Work to complete >>
Return all lines in the data where the string "finger" can be found.

Listed entries >>
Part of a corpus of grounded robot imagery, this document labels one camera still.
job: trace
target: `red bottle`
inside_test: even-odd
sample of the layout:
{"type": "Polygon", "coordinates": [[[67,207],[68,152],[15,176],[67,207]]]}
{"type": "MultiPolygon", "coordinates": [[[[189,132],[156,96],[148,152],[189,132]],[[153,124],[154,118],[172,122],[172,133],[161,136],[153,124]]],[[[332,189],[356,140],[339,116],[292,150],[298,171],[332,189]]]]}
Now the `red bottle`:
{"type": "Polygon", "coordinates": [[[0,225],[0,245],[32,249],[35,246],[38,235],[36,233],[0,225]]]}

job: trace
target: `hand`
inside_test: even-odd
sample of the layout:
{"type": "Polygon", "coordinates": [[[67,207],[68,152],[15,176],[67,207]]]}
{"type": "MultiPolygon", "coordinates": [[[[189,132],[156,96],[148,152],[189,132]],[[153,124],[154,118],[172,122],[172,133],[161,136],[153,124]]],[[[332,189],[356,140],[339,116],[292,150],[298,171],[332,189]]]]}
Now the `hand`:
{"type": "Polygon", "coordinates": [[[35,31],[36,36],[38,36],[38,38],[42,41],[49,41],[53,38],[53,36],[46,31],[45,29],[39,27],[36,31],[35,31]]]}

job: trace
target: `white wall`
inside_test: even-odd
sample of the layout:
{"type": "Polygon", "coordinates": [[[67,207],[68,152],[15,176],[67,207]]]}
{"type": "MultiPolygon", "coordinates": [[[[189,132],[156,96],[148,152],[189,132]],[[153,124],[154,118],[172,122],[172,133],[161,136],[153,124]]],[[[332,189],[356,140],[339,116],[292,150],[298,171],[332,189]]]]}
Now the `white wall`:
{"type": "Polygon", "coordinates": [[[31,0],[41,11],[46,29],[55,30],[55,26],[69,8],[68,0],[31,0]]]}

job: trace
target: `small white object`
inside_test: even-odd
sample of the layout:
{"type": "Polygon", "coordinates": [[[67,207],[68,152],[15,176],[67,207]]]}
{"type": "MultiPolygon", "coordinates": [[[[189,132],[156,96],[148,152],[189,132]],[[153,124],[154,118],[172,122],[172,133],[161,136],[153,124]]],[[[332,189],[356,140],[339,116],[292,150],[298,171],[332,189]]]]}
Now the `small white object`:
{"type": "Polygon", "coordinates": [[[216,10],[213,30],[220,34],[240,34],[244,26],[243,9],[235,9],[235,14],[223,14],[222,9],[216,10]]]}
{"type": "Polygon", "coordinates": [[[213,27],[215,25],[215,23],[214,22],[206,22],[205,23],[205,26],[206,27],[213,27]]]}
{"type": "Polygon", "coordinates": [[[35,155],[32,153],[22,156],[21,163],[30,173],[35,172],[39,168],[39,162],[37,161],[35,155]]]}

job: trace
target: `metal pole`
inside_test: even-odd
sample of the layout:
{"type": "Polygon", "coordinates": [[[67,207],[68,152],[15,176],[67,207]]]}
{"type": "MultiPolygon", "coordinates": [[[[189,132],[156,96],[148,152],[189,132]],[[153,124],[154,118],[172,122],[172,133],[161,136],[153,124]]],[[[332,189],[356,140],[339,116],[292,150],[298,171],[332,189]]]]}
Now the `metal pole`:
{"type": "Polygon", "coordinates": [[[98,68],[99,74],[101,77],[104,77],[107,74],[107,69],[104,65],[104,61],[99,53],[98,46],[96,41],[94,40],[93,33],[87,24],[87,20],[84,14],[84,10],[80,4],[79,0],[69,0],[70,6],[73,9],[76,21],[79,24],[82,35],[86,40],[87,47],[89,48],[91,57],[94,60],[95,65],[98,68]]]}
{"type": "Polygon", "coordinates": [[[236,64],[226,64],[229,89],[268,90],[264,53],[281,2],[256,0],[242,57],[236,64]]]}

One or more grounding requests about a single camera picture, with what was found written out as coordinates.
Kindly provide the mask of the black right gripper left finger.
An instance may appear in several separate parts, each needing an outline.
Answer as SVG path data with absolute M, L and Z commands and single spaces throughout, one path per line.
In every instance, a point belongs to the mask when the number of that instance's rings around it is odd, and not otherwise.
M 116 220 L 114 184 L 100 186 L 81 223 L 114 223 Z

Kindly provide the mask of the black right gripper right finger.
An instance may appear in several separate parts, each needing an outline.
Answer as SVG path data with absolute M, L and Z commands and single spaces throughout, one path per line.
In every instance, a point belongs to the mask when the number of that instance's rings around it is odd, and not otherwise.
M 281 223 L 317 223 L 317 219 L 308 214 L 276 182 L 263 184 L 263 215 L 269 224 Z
...
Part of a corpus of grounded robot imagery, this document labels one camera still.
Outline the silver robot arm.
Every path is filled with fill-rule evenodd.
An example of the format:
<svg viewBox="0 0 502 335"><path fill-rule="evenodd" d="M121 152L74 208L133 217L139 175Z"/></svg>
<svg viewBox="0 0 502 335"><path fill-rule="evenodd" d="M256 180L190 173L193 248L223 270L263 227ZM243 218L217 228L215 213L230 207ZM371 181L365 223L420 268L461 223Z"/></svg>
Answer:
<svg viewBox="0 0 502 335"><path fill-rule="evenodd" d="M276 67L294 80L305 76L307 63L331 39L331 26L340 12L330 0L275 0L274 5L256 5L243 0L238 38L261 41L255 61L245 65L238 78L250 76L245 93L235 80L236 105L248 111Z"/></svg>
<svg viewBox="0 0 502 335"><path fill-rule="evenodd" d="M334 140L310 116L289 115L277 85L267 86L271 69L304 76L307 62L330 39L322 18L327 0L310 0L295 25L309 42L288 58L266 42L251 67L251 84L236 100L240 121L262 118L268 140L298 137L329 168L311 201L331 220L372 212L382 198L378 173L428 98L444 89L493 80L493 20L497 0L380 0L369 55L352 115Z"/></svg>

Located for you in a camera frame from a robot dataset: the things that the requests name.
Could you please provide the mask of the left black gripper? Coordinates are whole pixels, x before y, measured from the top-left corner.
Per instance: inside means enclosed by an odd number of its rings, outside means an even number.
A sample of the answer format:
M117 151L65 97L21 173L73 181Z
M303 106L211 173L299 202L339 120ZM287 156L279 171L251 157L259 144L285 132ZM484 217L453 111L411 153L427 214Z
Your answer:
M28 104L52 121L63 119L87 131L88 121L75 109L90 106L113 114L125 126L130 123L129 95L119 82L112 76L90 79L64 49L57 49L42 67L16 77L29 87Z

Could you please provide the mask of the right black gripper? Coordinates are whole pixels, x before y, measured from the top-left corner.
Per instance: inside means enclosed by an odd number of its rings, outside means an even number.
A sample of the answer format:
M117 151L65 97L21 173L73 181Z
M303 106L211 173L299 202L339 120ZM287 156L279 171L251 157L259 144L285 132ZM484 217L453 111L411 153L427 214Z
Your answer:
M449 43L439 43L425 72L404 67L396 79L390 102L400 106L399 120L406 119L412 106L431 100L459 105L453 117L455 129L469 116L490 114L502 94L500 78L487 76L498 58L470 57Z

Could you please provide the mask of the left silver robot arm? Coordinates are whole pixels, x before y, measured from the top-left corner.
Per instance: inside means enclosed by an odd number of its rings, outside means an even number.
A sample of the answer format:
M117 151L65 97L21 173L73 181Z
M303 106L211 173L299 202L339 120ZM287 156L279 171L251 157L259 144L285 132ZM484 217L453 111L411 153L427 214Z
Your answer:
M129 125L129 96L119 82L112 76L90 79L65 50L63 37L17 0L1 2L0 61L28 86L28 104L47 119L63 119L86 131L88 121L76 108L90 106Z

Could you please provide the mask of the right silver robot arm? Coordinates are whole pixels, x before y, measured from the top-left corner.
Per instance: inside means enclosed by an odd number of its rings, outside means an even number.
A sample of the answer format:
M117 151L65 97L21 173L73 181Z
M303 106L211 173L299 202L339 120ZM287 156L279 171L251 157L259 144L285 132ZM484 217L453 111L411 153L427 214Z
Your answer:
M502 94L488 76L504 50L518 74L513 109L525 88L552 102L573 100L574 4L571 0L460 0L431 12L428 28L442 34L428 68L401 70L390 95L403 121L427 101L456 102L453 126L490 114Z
==
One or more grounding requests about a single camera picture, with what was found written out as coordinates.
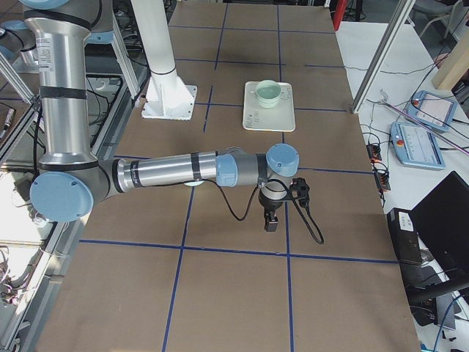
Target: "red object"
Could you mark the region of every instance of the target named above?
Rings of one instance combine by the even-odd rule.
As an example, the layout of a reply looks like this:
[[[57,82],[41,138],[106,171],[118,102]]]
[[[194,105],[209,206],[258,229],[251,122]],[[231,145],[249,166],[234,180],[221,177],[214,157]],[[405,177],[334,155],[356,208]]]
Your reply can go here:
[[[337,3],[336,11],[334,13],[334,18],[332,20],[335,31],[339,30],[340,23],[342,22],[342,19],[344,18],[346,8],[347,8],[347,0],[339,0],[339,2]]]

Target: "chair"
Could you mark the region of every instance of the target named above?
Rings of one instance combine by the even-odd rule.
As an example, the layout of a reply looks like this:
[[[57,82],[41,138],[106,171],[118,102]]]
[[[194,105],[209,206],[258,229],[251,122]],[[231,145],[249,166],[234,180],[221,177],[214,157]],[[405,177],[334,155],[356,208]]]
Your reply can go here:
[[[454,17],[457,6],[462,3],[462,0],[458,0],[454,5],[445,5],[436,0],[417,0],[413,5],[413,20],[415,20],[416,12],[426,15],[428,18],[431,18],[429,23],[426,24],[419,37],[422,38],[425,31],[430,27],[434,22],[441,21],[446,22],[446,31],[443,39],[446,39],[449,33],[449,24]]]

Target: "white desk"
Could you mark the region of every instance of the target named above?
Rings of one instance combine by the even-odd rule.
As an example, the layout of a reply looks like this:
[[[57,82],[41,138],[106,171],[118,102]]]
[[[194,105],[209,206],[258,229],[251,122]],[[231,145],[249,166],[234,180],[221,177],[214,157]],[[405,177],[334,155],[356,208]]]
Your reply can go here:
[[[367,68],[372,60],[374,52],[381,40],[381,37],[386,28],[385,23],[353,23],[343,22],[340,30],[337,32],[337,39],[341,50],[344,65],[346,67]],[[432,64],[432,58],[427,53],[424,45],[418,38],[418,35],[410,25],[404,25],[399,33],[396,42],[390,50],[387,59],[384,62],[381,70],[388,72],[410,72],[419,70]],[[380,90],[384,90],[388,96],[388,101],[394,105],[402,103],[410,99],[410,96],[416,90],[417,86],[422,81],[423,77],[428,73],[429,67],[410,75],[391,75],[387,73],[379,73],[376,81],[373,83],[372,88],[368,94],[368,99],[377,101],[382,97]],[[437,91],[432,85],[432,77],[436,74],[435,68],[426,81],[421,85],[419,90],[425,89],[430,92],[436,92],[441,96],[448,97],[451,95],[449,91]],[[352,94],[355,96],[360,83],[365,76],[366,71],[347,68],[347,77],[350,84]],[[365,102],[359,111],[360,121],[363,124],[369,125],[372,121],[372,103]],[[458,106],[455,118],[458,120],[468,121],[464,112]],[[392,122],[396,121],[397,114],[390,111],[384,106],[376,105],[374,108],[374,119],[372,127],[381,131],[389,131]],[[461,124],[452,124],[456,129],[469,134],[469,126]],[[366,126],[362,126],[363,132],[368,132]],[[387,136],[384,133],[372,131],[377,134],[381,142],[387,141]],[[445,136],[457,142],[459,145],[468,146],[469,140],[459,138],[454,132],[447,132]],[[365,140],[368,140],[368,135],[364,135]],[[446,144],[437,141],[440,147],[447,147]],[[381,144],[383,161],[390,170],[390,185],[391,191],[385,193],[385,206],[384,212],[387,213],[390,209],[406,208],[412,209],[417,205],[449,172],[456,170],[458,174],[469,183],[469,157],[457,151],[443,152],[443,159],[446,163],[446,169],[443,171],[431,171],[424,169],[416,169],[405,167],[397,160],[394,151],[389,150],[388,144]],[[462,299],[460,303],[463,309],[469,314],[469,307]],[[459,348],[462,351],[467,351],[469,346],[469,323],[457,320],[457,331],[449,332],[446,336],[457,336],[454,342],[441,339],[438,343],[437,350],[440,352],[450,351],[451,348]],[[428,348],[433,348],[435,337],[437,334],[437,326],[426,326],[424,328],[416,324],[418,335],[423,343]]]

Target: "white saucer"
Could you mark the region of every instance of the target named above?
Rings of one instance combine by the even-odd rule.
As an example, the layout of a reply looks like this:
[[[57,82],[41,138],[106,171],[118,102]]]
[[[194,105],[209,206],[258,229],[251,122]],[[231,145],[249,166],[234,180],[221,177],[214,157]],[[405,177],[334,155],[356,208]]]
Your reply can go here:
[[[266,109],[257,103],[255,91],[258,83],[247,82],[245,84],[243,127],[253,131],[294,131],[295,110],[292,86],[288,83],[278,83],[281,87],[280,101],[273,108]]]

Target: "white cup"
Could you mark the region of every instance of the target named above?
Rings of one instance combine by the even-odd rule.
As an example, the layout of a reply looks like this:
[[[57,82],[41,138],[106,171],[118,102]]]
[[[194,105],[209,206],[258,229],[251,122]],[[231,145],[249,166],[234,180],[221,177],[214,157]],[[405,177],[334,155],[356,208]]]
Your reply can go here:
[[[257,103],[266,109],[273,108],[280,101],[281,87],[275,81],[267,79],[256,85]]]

Answer area >>
Kindly provide the mask of the black right gripper left finger.
Kindly provide the mask of the black right gripper right finger.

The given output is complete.